We propose Partial Correlation Screening (PCS) as a new row-by-row approach to estimating a large precision matrix Omega. To estimate the i-th row of Omega, 1 i \leq p, PCS uses a Screen step and a Clean step. In the Screen step, PCS recruits a (small) subset of indices using a stage-wise algorithm, where in each stage, the algorithm updates the set of recruited indices by adding the index j that has the largest (in magnitude) empirical partial correlation with i. In the Clean step, PCS re-investigates all recruited indices and use them to reconstruct the i-th row of Omega.

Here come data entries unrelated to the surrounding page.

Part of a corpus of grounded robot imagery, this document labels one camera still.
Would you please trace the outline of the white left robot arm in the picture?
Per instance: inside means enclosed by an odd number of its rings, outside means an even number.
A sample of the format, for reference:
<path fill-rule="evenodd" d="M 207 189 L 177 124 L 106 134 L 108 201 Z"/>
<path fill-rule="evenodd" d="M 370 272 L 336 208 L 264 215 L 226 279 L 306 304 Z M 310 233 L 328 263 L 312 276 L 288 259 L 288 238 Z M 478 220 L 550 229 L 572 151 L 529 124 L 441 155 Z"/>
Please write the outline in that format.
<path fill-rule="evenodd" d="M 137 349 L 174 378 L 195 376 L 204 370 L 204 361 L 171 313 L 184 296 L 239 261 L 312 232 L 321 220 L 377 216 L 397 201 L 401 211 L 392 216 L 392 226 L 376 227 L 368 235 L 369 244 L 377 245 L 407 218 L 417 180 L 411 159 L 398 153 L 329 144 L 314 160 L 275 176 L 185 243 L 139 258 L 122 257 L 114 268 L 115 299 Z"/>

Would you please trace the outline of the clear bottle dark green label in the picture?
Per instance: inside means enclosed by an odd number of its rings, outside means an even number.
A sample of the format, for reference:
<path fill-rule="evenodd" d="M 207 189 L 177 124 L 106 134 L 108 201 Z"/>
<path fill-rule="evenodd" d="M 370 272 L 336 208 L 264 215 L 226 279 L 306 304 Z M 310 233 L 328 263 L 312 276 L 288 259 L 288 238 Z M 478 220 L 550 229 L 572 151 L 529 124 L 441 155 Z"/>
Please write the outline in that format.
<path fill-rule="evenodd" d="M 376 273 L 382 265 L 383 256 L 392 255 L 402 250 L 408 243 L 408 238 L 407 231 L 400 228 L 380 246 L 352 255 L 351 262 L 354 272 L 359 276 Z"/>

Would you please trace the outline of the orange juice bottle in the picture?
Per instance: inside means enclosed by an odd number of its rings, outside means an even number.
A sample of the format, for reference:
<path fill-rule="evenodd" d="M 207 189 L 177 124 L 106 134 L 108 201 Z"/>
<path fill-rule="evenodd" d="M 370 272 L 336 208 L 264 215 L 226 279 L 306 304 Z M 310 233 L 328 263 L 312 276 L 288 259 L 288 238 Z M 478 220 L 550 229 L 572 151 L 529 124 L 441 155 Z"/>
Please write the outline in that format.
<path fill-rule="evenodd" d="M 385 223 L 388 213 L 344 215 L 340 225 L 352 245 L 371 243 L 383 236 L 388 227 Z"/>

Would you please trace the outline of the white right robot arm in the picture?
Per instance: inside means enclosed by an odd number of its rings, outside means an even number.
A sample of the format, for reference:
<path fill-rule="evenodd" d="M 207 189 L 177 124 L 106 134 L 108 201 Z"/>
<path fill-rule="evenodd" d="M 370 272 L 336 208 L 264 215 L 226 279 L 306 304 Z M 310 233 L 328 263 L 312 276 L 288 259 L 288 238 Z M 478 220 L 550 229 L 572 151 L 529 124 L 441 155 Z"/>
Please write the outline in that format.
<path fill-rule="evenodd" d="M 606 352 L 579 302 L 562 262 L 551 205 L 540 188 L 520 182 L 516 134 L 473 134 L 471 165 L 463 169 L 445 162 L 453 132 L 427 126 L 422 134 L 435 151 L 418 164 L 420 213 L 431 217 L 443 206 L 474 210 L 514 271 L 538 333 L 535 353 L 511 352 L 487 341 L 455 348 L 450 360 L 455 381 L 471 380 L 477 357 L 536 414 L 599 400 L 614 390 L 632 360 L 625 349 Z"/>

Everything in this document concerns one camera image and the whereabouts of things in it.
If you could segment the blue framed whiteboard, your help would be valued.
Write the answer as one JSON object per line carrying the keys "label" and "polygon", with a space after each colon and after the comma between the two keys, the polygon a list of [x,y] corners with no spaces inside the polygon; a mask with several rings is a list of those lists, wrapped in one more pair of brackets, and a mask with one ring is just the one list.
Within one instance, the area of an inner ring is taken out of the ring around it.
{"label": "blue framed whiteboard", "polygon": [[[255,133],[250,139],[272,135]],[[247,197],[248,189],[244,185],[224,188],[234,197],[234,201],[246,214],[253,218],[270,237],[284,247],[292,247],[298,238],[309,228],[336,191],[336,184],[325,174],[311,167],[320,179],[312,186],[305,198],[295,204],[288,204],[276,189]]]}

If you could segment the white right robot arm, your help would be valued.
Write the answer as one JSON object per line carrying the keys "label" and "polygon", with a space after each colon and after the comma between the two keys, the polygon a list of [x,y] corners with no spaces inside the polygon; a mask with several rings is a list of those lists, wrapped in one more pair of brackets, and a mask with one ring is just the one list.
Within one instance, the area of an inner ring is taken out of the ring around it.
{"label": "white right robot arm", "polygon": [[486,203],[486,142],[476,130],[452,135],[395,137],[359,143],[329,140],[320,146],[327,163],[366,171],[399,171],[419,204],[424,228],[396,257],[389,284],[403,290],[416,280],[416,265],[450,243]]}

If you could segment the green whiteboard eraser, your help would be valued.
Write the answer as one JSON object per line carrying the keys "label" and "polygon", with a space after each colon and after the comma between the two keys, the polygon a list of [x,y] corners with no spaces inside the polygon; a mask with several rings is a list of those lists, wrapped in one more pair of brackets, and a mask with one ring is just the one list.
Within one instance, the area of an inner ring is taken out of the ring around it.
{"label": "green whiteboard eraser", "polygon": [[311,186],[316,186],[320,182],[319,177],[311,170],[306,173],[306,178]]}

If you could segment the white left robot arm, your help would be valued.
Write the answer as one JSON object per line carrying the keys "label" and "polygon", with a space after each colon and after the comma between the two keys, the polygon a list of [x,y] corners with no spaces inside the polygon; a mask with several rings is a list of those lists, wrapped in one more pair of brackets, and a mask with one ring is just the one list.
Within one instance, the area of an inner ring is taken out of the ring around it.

PCS is computationally efficient and modest in memory use: to estimate a row of Omega, it only needs a few rows (determined sequentially) of the empirical covariance matrix. This enables PCS to execute the estimation of a large precision matrix (e.g., p=10K) in a few minutes, and open doors to estimating much larger precision matrices. We use PCS for classification. Higher Criticism Thresholding (HCT) is a recent classifier that enjoys optimality, but to exploit its full potential in practice, one needs a good estimate of the precision matrix Omega. Combining HCT with any approach to estimating Omega gives a new classifier: examples include HCT-PCS and HCT-glasso. We have applied HCT-PCS to two large microarray data sets (p = 8K and 10K) for classification, where it not only significantly outperforms HCT-glasso, but also is competitive to the Support Vector Machine (SVM) and Random Forest (RF). The results suggest that PCS gives more useful estimates of Omega than the glasso.

We set up a general theoretical framework and show that in a broad context, PCS fully recovers the support of Omega and HCT-PCS yields optimal classification behavior. Our proofs shed interesting light on the behavior of stage-wise procedures.